THE TASK »
Exclude the pictures. Transcribe, exactly as written, the lines from the one with "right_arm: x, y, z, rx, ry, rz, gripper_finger" through the end of the entries below.

GIVEN RECORDS »
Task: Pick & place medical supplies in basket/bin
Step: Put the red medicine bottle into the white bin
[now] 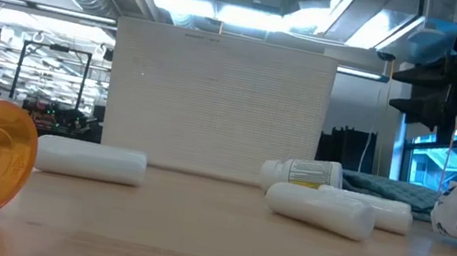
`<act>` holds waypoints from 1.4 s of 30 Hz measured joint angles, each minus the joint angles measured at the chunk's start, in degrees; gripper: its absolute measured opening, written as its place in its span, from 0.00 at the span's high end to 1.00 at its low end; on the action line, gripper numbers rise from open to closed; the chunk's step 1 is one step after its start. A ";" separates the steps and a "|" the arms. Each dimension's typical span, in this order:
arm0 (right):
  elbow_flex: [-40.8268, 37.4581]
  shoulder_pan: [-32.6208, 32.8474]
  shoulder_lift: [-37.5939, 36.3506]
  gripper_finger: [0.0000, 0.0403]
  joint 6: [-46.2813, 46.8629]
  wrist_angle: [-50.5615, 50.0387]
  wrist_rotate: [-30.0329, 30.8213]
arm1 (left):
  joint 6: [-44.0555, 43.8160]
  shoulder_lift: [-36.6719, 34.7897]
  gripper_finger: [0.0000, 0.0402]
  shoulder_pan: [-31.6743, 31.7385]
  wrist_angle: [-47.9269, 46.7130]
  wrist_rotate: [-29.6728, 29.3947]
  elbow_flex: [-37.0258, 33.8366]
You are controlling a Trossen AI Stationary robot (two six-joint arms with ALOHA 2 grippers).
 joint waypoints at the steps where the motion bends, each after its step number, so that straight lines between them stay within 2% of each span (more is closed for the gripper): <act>1: -0.01 0.00 0.01 0.29 0.01 0.00 -0.01 | 2.81 0.06 0.71 1.82 -0.41 0.33 1.10; 7: -0.01 0.00 0.02 0.29 0.04 0.00 -0.02 | 15.07 2.17 0.70 16.51 -4.88 11.51 7.43; 11: -0.01 0.00 0.02 0.29 0.25 0.00 -0.02 | 24.10 4.25 0.71 26.59 -12.48 18.81 12.84; 15: -0.01 0.00 0.01 0.29 0.28 -0.02 0.00 | 37.69 7.39 0.71 35.44 -19.01 21.24 18.87; 21: 0.00 0.00 0.01 0.29 0.40 -0.02 0.00 | 57.41 14.51 0.70 43.93 -29.11 21.39 27.88; 27: 0.00 0.02 0.02 0.29 3.29 0.16 2.04 | 73.59 23.52 0.70 47.63 -37.35 14.35 32.91; 35: -0.01 0.01 0.02 0.29 3.44 0.26 3.04 | 106.80 34.35 0.71 47.01 -34.47 -13.46 33.24; 39: -0.01 0.00 0.02 0.29 3.34 0.26 3.04 | 120.14 38.18 0.69 46.68 -34.03 -21.62 33.18; 42: -0.01 0.00 0.02 0.29 3.22 0.26 3.04 | 124.64 38.95 0.69 46.51 -33.98 -23.32 32.29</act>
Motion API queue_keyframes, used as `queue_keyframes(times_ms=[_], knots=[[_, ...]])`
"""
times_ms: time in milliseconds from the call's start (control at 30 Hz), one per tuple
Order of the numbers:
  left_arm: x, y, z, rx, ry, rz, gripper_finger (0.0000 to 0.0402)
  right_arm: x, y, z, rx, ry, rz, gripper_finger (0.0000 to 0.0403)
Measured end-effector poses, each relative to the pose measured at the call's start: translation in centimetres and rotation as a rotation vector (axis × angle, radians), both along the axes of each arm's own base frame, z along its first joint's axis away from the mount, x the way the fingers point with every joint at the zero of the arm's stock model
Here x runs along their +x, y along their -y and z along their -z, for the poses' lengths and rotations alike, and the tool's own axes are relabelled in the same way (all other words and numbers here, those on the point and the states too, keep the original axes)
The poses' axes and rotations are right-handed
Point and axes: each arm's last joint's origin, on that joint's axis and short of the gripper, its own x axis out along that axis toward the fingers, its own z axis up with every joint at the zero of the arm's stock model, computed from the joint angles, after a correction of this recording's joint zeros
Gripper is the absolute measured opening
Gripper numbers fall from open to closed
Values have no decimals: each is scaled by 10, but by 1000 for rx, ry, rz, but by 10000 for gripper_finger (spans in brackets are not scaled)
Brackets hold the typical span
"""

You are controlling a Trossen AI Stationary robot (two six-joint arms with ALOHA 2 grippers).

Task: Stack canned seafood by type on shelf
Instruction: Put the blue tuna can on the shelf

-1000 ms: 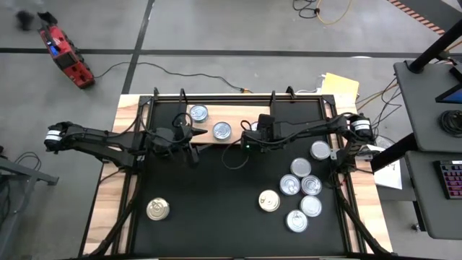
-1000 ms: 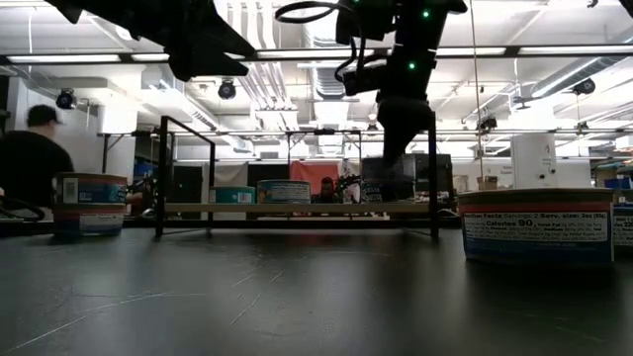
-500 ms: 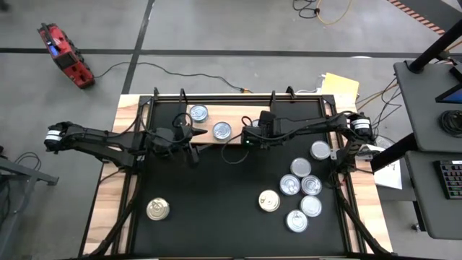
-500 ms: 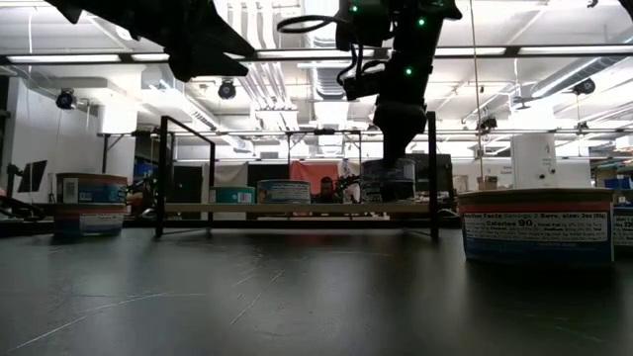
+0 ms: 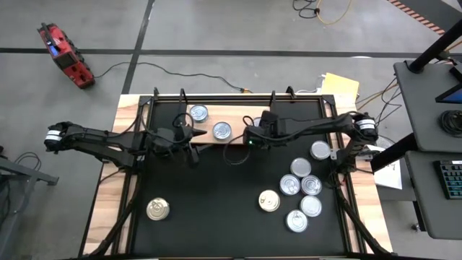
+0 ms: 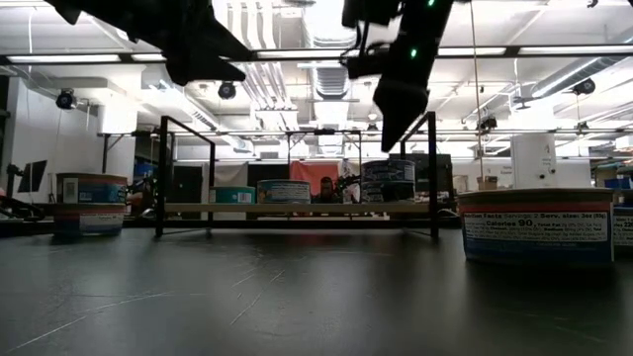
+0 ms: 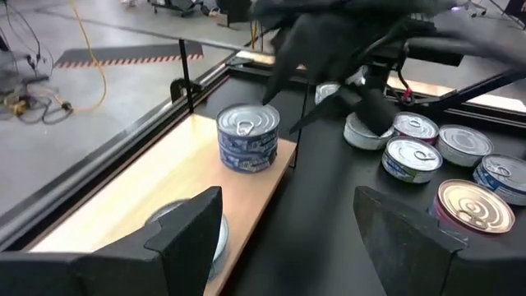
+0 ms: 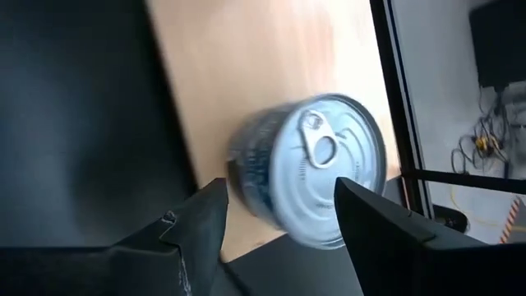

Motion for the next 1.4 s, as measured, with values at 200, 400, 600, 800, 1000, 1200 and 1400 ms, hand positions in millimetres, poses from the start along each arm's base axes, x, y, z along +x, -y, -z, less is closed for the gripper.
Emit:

SOLUTION TO THIS EXERCISE »
  right_arm: x, y, z, rx, ry, rz, gripper_finger (0.0000 to 0.0403)
Measured end-effector poses, each relative to the pose measured at the call's start: translation in centimetres and rotation as a rotation vector (axis × angle, radians), both along the axes of each arm's own base frame, z along its first joint's axis away from the mount, x the way the fingers point with every joint at the zero of the arm's stock model
Here x runs along their +x, y along their -y and z along their -z, for the poses' lengths and rotations alike, and the tool's own axes are relabelled in the same way (all other words and numbers here, those on the point and the states too, keep the original axes)
The poses' axes and rotations are right-handed
Point and axes: each arm's last joint's origin, on that joint's axis and short of the gripper, its own x axis out along that axis toward the fingers, its own z axis up with every joint at the zero of the arm's stock model, computed from the joint angles, after a correction of this recording's joint zeros
Gripper is the absolute measured opening
Gripper numbers fall from open to closed
Values have no decimals: each is scaled by 10, but by 1000 for rx, ry, rz, but by 10000 for gripper_finger (spans in brackets are not scaled)
Brackets hold the typical span
"""

You are controlling a Trossen AI Stationary robot (two six-joint arms with ALOHA 2 grippers).

Task: Stack canned seafood by type on shelf
Instruction: Put the blue tuna can on the shelf

-1000 ms: 
-1000 ms: 
-500 ms: 
-500 ms: 
+0 ms: 
+0 ms: 
+0 ms: 
+0 ms: 

Motion for the next 1.4 s, as measured, with values at 200, 400, 600, 800, 1000, 1200 and 1400 ms, hand positions in millimetres, poses from the start along each arm's base axes, x, y, z along +x, -y, -z, less is closed for the gripper.
Emit:

That is the complete answer.